Is there a rejection here? Not explicitly, but the disciples do have reservations about Jesus’ ability to perform miracles.
vv. 45-52, There’s No Place Like Home
This is the second of three boat scenes Mark gives gives us (first: 4.35-41; third: 8.14-21). In the evening (6-9pm) Jesus has His disciples get into a boat to go to the other side, and then goes up to the mountain to pray. He deliberately waits the entire night to go help them at the fourth watch (3-6am). The disciples spend the night fighting waves; Jesus spends it praying.
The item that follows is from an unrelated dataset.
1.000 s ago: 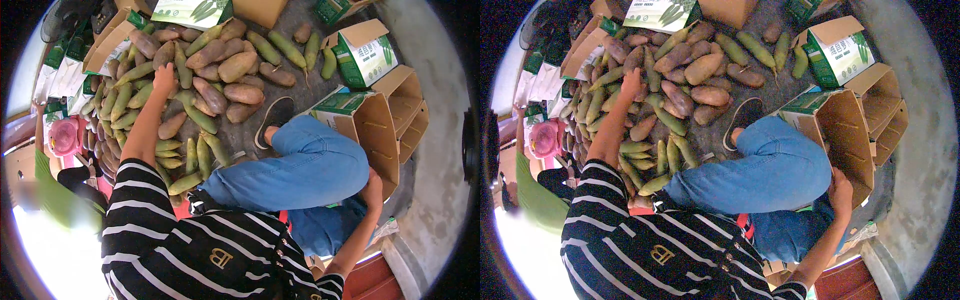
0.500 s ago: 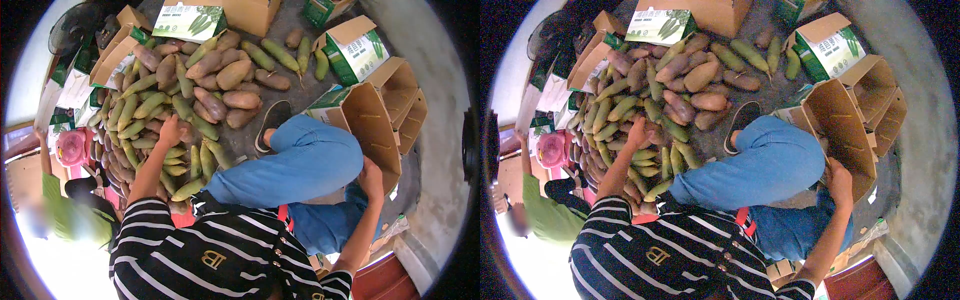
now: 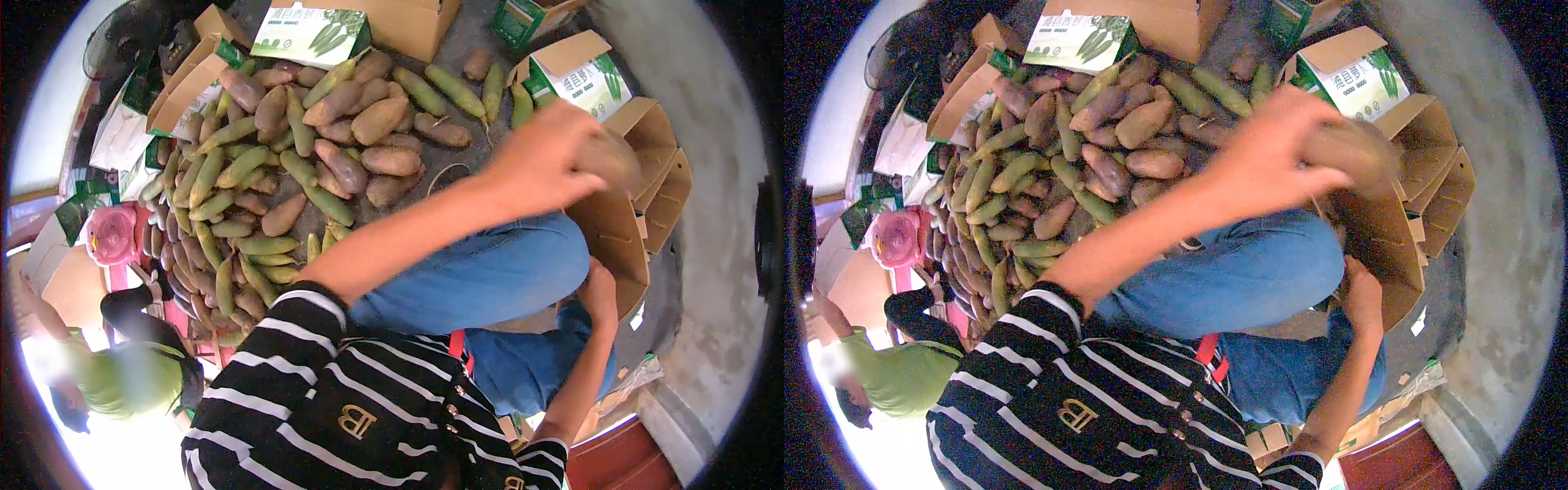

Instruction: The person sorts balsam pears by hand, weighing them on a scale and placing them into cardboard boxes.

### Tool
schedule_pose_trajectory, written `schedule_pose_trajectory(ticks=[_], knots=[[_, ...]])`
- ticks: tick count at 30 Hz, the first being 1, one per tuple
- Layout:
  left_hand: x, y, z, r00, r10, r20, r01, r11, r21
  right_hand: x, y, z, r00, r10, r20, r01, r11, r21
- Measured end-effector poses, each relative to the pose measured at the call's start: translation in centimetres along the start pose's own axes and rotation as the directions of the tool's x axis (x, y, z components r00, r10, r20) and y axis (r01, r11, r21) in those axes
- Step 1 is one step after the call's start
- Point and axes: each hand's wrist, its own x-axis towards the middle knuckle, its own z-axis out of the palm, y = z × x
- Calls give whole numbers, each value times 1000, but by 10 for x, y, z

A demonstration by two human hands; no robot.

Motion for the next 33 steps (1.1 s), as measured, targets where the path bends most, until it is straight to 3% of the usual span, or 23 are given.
schedule_pose_trajectory(ticks=[4,5,8,13,14,15,16,17,18,20,22,24,27,30,33], knots=[[2,12,72,948,-43,315,98,983,-158,2,-4,-4,995,70,73,-70,998,3],[-3,12,71,924,-103,368,137,988,-68,1,-5,-4,995,62,75,-63,998,0],[-21,-16,44,963,-71,259,93,993,-71,1,-8,-2,996,83,29,-85,995,55],[-104,-112,-69,903,-379,204,302,896,327,-2,-9,-5,994,108,30,-109,993,36],[-125,-126,-97,835,-531,148,384,753,534,-3,-4,-1,996,93,-7,-92,993,69],[-151,-141,-126,836,-544,76,411,711,570,-3,0,2,996,80,-43,-75,992,102],[-173,-160,-156,797,-602,46,404,588,701,-3,3,3,998,63,-25,-61,994,86],[-207,-186,-186,832,-553,-48,407,548,731,-2,6,4,999,46,-7,-46,996,71],[-236,-216,-224,824,-566,9,334,500,799,-1,7,4,1000,30,11,-30,998,56],[-249,-197,-272,687,-687,-239,474,175,863,-1,6,2,999,43,27,-45,997,62],[-259,-196,-310,505,-759,-412,523,-111,845,0,1,-2,997,59,40,-62,995,76],[-264,-196,-341,349,-801,-486,494,-283,822,0,-6,-6,996,70,58,-75,992,100],[-281,-203,-371,310,-828,-467,366,-349,863,-1,-11,-7,992,104,68,-113,984,137],[-290,-214,-384,467,-781,-415,282,-313,907,-4,0,-2,995,74,62,-80,992,97],[-282,-225,-394,459,-804,-379,255,-289,923,-4,0,-2,997,62,55,-65,996,54]])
Why does Jesus wait so long? His purpose is to walk past them (6.48), but His own disciples fail to recognize Him (6.52). They have eyes, but do not see (8.18). Jesus intends to pass by before them to assure and lead them (Ex. 33.15-23, 19 ). But in fact, His own disciples think He’s a ghost (which is ironic, considering Greco-Romans didn’t believe ghosts could walk on water).
“Mark presents the disciples’ insistence on believing the absurd emphasizing their failure to believe in Jesus. Jesus identifies himself, the disciples are astonished, they lack understanding, and the reason is because their hearts were hardened (6:51–52). The disciples clearly want Jesus to be something that he is not, to the point that they are willing to believe the absurd when Jesus approaches them as something much grander than they had imagined. Gods and divine men walk on water; ghosts do not” (pg. 14, Jason Combs, A Ghost on the Water? Understanding an Absurdity in Mark 6:49–50).
The disciples have misconstrued Jesus’ messiahship.
vv. 53-56, Healing the Sick
In the end, despite the rejection, the misunderstanding, the confusion, the crowds still come to Jesus. The recognize Him and run around their region to bring all the sick to Him, if only to touch the fringe of His garment. These crowds don’t fully understand who He is, but they know He can perform miracles.
One day Jesus will be given a final rejection, but it will not be because the crowds wished it on Him. It will be something much more sinister. A sinister group that Jesus has already dealt with in Mark will go head-to-head with them again in the very beginning of chapter 7.